Where is Malta located in the Mediterranean?

Malta is an island country in Southern Europe in the Mediterranean Sea, between Sicily and North Africa. The archipelago lies 80 km south of Italy, 284 km east of Tunisia, and 333 km north of Libya.

What does the name Malta mean?

The name Malta derives from the ancient Greek Melítē, which literally means "place of honey" or "sweetness." Some scholars instead trace it to a Phoenician or Punic word, Maleth, meaning "haven," "refuge," or "port."

When was Malta first inhabited?

Malta has been inhabited since at least 6500 BC, during the Mesolithic, when hunter-gatherers likely from Sicily arrived.
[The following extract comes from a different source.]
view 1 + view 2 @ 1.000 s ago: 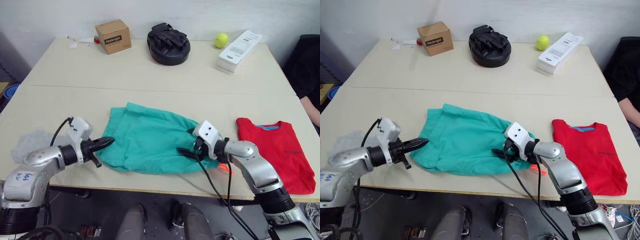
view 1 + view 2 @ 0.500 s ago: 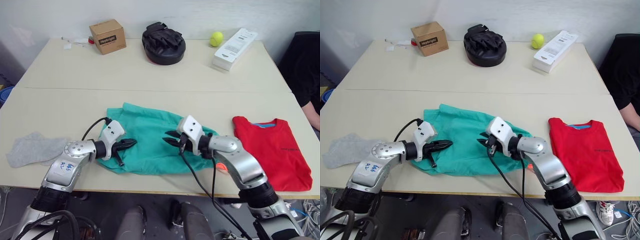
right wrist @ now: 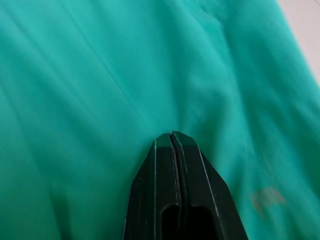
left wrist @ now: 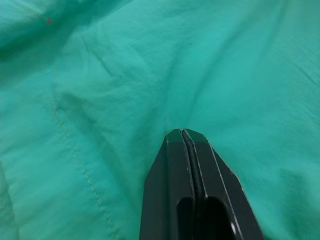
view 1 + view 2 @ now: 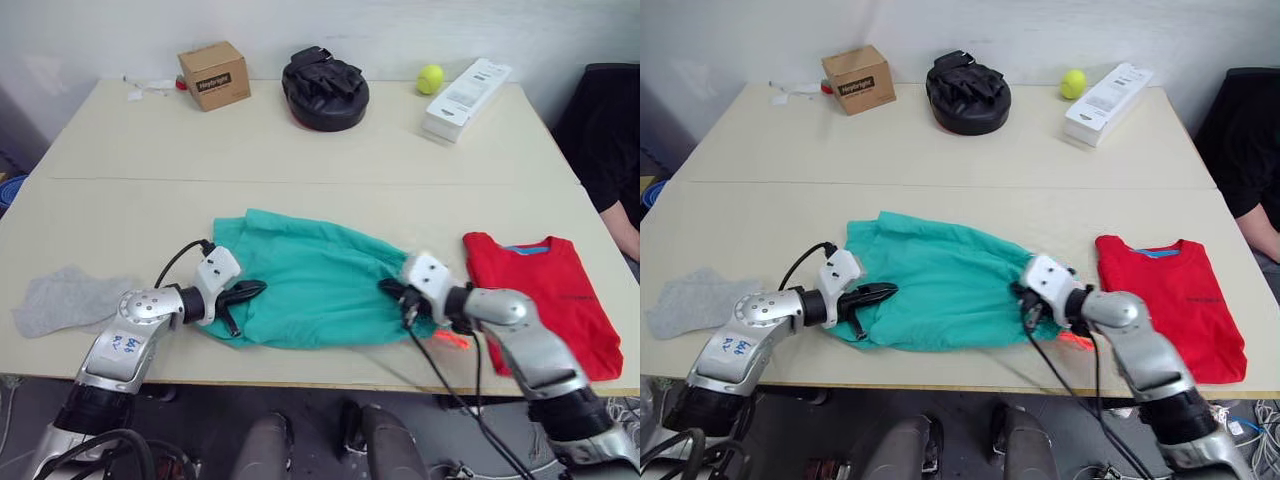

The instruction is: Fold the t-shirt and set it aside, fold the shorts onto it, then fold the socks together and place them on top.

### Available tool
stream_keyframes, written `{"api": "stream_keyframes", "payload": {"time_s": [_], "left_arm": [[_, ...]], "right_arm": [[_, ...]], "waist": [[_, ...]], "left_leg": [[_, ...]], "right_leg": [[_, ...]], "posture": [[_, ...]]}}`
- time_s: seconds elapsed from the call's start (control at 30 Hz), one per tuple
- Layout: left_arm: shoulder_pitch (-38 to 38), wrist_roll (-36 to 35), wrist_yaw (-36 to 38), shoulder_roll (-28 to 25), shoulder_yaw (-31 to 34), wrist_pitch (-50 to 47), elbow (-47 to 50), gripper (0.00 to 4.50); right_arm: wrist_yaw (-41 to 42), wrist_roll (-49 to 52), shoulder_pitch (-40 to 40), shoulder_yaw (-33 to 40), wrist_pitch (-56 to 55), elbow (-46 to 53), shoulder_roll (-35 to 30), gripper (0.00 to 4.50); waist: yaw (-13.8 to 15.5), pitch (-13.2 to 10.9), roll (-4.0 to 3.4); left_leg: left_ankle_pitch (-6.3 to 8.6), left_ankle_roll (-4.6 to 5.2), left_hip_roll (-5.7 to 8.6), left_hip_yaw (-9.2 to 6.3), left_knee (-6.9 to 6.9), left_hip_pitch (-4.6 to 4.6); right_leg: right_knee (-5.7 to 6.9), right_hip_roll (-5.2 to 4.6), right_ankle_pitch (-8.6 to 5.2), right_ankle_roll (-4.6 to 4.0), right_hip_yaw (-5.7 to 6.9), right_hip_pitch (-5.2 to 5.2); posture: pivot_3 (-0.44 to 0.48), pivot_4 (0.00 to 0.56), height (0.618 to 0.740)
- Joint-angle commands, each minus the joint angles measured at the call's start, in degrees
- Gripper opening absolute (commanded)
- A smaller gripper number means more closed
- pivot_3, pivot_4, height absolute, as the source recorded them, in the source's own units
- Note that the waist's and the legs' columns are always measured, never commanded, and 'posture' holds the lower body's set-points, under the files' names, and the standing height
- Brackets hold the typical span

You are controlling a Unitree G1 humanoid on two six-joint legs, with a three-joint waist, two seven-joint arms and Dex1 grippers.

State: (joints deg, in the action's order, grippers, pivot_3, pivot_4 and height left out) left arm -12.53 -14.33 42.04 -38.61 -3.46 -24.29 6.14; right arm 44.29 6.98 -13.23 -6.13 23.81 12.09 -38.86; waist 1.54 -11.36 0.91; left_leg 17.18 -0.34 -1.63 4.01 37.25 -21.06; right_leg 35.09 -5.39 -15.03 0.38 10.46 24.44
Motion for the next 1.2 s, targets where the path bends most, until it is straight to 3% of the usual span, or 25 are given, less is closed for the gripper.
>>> {"api": "stream_keyframes", "payload": {"time_s": [0.03,0.17,0.33,0.47,0.67,0.8,1.03,1.2], "left_arm": [[2.5,1.8,0.0,-1.2,-0.1,-2.0,-1.2,0.00],[2.4,1.7,0.0,-1.2,0.3,-2.7,-0.6,0.00],[1.8,1.5,-0.7,-0.9,0.6,-4.6,0.3,0.00],[0.6,2.2,-1.6,-0.2,0.3,-5.8,-0.5,0.00],[-0.3,2.5,-2.9,0.9,-0.1,-6.4,-1.1,0.00],[-0.1,2.2,-3.0,0.7,0.3,-6.8,-0.4,0.00],[1.6,2.0,-3.3,0.0,1.4,-7.1,0.5,0.00],[2.3,2.5,-3.3,-0.1,1.5,-6.4,0.1,0.00]], "right_arm": [[0.2,0.8,1.3,5.7,0.3,-3.8,-3.2,0.02],[1.5,4.3,-1.0,8.2,0.3,-3.5,-2.4,0.02],[0.6,12.5,-8.3,7.0,7.4,3.4,4.2,0.02],[0.5,9.6,-11.0,-2.3,7.3,5.3,8.9,0.02],[-3.2,-1.7,-12.9,-14.6,-0.7,-4.7,15.1,0.02],[-2.0,-2.9,-10.2,-13.0,-1.4,-4.7,11.7,0.02],[1.6,0.5,-1.4,-0.8,-2.5,-4.6,0.3,0.02],[3.4,2.5,0.3,4.9,-6.3,-6.7,-3.4,0.02]], "waist": [[0.0,0.0,0.00],[-0.1,0.0,-0.02],[-0.3,-0.1,-0.08],[-0.1,-0.1,-0.11],[0.0,-0.1,-0.11],[0.0,-0.1,-0.11],[0.1,-0.1,-0.10],[-0.1,-0.1,-0.10]], "left_leg": [[0.03,-0.06,-0.02,0.00,0.00,0.00],[0.05,-0.09,-0.05,0.05,0.00,-0.03],[-0.03,0.03,-0.09,0.17,-0.05,-0.04],[-0.12,0.15,-0.12,0.13,-0.10,-0.03],[-0.06,0.25,-0.03,0.17,-0.05,-0.11],[-0.03,0.30,0.00,0.18,-0.01,-0.10],[0.00,0.27,-0.01,0.17,-0.03,-0.03],[0.16,-0.01,-0.06,0.21,-0.04,-0.04]], "right_leg": [[-0.06,0.04,0.00,0.00,0.00,-0.01],[-0.14,0.07,0.00,0.01,-0.01,0.01],[-0.13,0.09,0.02,0.03,-0.07,0.08],[-0.09,0.10,0.02,0.03,-0.06,0.11],[-0.06,0.01,0.21,-0.09,-0.07,0.16],[-0.06,-0.02,0.28,-0.09,-0.09,0.13],[-0.12,0.00,0.16,0.11,-0.10,0.06],[-0.38,0.08,0.13,0.16,-0.10,0.01]], "posture": [[0.000,0.150,0.740],[0.000,0.150,0.740],[0.000,0.150,0.740],[0.000,0.150,0.740],[0.000,0.150,0.740],[0.000,0.150,0.740],[0.000,0.150,0.740],[0.000,0.150,0.740]]}}
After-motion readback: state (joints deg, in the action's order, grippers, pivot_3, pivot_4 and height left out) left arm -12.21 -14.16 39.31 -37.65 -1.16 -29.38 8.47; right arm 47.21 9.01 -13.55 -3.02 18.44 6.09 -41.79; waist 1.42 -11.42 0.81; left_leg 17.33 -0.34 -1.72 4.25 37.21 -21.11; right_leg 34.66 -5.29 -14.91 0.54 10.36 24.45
To reach the island they crossed around 100 km of open water, the longest known sea crossing by hunter-gatherers in the Mediterranean.

Why did the Knights Hospitaller rule Malta?

On the 23rd of March 1530, Charles V, Holy Roman Emperor, gave Malta to the Knights Hospitaller under Philippe Villiers de L'Isle-Adam, in perpetual lease for an annual tribute of a single Maltese Falcon. The Order ruled Malta and Gozo from 1530 to 1798.

Why does Malta have the George Cross on its flag?

King George VI awarded the George Cross to Malta on a collective basis on the 15th of April 1942, honouring the bravery of the Maltese people during the Second World War siege. A depiction of the George Cross now appears on the flag of Malta and the country's arms.

When did Malta become independent and join the European Union?

Malta achieved independence on the 21st of September 1964 and established its current parliamentary republic on the 13th of December 1974. It joined the European Union on the 1st of May 2004 and the eurozone on the 1st of January 2008.